What is required
Here is the task for the records below: repeat exactly the lines from the one with "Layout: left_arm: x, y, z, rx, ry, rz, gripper" to the one with "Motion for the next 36", both included, and nothing else.
:::::
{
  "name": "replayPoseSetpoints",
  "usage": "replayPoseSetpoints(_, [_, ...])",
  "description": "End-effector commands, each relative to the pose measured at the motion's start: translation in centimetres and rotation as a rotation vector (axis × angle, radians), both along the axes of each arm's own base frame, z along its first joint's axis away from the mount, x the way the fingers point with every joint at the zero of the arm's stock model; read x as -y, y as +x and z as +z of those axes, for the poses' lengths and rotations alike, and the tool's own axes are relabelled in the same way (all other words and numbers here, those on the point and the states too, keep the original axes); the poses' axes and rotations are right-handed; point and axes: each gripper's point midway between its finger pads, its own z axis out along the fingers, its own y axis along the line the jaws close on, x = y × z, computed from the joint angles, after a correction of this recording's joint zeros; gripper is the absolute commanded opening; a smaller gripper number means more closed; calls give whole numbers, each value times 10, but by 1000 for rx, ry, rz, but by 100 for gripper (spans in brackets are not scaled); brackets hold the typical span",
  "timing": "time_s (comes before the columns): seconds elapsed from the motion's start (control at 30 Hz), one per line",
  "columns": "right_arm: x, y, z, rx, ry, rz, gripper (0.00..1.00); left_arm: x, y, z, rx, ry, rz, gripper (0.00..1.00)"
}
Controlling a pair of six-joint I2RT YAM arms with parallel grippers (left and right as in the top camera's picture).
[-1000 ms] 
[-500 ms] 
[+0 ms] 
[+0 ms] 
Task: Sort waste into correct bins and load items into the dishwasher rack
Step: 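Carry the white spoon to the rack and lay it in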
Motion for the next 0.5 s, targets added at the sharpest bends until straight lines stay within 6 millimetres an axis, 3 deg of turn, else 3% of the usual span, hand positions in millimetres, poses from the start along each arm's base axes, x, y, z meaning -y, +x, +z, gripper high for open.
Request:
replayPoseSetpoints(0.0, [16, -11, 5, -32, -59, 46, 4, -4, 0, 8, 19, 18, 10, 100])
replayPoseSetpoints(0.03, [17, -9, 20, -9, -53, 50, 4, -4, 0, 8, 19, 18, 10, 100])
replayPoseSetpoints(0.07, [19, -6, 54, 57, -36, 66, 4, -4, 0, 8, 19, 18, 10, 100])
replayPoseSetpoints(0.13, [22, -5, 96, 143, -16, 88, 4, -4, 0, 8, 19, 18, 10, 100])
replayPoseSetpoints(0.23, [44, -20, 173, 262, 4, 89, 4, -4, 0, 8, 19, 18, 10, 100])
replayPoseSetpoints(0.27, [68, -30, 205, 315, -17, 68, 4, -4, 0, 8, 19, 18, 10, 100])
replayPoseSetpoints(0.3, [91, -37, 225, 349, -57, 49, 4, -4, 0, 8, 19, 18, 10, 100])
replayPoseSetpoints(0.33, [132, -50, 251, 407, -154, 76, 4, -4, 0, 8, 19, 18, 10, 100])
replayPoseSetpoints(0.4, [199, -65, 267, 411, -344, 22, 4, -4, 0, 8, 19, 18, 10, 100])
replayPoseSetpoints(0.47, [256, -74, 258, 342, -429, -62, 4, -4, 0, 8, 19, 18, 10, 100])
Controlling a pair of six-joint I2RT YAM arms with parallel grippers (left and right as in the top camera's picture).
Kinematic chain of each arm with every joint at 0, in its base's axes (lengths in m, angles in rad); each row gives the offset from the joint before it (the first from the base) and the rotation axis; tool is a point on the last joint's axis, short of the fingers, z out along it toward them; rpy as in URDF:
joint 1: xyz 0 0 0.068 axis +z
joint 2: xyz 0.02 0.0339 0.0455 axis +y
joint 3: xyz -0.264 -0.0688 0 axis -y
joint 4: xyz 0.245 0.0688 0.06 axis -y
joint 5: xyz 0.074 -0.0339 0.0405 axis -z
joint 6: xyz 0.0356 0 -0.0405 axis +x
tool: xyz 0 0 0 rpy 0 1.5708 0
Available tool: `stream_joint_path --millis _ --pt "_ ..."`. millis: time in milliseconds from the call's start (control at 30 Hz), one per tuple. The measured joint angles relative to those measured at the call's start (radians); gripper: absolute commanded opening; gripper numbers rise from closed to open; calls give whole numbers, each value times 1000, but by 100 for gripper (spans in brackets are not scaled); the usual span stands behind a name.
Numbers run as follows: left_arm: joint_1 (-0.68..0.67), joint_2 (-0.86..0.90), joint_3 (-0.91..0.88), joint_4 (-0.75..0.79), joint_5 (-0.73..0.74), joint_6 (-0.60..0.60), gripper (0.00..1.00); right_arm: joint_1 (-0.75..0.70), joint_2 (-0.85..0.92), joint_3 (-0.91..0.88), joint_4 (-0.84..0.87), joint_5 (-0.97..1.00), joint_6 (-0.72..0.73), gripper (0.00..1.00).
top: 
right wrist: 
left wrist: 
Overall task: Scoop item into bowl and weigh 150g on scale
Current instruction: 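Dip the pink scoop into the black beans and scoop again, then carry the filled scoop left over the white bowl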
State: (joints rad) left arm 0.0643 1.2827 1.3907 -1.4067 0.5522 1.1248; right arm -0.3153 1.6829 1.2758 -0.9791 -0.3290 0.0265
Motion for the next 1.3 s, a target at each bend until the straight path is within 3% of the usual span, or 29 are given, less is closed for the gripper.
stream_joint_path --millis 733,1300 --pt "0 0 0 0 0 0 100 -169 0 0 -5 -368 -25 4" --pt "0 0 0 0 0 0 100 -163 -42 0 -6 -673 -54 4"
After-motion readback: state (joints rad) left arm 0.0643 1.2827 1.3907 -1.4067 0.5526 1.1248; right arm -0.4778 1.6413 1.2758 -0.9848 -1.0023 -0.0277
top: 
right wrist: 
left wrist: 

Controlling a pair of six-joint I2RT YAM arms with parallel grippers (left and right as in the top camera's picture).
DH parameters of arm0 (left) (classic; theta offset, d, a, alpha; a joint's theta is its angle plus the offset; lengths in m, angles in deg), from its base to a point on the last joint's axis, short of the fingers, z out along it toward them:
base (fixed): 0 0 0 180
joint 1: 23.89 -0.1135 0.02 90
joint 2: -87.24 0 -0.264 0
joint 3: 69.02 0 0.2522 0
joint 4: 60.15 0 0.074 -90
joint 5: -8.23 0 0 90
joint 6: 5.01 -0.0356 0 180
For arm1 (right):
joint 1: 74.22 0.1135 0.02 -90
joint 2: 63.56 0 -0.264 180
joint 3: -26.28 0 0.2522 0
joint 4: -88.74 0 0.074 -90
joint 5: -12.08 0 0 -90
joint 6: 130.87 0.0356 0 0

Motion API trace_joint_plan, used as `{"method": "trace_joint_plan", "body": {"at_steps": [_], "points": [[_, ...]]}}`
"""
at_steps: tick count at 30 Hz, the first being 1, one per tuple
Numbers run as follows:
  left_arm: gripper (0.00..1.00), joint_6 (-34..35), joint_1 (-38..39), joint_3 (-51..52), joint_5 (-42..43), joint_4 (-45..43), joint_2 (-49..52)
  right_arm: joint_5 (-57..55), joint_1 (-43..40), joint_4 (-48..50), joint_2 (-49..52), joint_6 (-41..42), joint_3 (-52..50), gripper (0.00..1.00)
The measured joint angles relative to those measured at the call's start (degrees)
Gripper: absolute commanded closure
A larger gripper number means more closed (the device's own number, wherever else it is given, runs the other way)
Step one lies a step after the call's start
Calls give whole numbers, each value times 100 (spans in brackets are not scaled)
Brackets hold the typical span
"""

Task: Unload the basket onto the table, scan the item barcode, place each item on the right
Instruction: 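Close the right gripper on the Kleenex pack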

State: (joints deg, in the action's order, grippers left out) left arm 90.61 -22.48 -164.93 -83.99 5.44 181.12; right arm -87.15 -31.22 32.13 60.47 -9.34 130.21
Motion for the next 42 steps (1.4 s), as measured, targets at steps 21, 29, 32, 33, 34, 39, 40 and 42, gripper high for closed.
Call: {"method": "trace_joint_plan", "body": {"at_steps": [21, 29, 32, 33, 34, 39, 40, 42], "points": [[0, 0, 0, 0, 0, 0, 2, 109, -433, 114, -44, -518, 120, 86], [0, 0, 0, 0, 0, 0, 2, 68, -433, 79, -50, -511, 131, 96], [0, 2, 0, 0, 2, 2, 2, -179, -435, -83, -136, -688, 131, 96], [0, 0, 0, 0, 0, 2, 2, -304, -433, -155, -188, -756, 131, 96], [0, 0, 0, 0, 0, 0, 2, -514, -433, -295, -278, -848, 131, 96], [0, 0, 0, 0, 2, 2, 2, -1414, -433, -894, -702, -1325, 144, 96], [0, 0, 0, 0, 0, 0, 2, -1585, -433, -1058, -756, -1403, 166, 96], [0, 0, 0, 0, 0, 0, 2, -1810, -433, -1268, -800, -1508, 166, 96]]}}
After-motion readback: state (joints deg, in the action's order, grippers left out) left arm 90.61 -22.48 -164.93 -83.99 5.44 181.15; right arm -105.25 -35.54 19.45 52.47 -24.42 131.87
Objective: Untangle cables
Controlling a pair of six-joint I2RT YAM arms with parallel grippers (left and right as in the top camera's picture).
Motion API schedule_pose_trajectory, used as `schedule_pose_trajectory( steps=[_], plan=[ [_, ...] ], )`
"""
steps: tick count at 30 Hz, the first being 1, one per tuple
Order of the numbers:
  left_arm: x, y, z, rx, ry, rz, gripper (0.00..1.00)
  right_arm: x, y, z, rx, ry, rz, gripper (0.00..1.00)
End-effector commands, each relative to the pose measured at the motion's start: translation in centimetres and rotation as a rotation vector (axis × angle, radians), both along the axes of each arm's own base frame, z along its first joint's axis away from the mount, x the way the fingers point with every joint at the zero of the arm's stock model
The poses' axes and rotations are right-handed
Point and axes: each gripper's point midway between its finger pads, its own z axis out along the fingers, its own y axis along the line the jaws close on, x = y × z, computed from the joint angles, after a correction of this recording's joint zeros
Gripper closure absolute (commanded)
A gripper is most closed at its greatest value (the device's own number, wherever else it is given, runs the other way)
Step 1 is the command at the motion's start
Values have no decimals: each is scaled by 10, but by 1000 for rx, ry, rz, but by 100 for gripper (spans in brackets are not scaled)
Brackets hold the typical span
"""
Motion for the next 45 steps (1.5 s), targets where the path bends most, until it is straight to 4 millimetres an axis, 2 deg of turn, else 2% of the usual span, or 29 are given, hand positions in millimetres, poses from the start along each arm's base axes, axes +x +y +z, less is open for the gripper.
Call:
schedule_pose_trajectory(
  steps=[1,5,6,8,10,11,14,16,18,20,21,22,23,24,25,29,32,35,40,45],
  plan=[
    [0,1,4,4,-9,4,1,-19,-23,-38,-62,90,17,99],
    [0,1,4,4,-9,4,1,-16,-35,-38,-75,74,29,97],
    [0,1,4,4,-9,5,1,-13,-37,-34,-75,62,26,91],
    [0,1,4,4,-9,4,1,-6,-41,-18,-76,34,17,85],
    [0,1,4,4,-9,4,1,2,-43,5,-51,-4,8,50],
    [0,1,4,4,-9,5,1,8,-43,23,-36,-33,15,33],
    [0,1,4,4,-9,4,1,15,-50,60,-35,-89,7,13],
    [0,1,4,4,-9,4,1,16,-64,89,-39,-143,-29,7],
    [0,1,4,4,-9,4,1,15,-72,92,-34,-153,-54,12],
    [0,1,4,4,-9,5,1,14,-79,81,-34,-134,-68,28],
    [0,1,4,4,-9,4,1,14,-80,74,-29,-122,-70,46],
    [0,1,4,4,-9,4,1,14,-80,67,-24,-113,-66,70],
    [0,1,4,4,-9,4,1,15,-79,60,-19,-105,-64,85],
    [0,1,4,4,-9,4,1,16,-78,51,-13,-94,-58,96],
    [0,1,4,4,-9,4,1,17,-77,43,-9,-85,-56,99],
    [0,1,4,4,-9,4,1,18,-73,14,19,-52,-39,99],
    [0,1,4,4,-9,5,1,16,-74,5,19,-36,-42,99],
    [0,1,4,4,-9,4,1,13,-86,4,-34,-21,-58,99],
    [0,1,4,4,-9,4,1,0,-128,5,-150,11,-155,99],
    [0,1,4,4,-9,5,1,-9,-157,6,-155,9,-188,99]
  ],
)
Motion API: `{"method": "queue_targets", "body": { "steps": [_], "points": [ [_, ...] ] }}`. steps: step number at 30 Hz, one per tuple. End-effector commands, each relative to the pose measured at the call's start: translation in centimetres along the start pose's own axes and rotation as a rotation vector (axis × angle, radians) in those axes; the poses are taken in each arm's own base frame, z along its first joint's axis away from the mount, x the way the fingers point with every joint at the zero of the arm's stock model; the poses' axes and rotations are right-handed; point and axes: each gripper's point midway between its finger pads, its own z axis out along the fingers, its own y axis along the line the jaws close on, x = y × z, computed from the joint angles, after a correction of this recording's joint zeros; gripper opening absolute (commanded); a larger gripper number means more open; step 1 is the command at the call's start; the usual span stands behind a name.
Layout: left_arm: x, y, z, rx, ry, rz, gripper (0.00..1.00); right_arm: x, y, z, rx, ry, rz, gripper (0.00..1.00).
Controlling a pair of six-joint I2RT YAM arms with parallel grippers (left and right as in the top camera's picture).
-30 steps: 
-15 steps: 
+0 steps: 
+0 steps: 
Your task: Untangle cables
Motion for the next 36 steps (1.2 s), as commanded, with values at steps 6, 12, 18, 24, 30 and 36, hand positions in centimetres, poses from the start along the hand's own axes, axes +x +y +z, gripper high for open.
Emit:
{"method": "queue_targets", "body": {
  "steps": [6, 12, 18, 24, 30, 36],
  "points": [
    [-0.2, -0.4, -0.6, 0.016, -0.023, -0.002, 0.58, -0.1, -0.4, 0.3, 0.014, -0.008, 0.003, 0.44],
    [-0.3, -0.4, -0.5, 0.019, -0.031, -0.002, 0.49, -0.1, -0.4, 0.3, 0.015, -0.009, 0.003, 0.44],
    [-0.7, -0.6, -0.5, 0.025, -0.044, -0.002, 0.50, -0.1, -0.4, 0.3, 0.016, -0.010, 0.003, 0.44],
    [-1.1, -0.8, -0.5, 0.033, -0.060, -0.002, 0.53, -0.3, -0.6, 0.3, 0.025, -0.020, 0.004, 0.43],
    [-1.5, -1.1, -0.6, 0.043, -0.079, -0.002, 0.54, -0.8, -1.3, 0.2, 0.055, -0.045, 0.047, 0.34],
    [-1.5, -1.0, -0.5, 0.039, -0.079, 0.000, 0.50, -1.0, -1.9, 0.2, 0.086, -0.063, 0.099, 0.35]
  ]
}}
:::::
Solution to this task
Layout: left_arm: x, y, z, rx, ry, rz, gripper (0.00..1.00); right_arm: x, y, z, rx, ry, rz, gripper (0.00..1.00).
Controlling a pair of six-joint I2RT YAM arms with parallel grippers (left and right as in the top camera's picture).
-30 steps: 
-15 steps: 
+0 steps: 
+0 steps: 
Your task: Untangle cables
Motion for the next 36 steps (1.2 s), as commanded, with values at steps 6, 12, 18, 24, 30 and 36, hand positions in centimetres, poses from the start along the hand's own axes, axes +x +y +z, gripper high for open.

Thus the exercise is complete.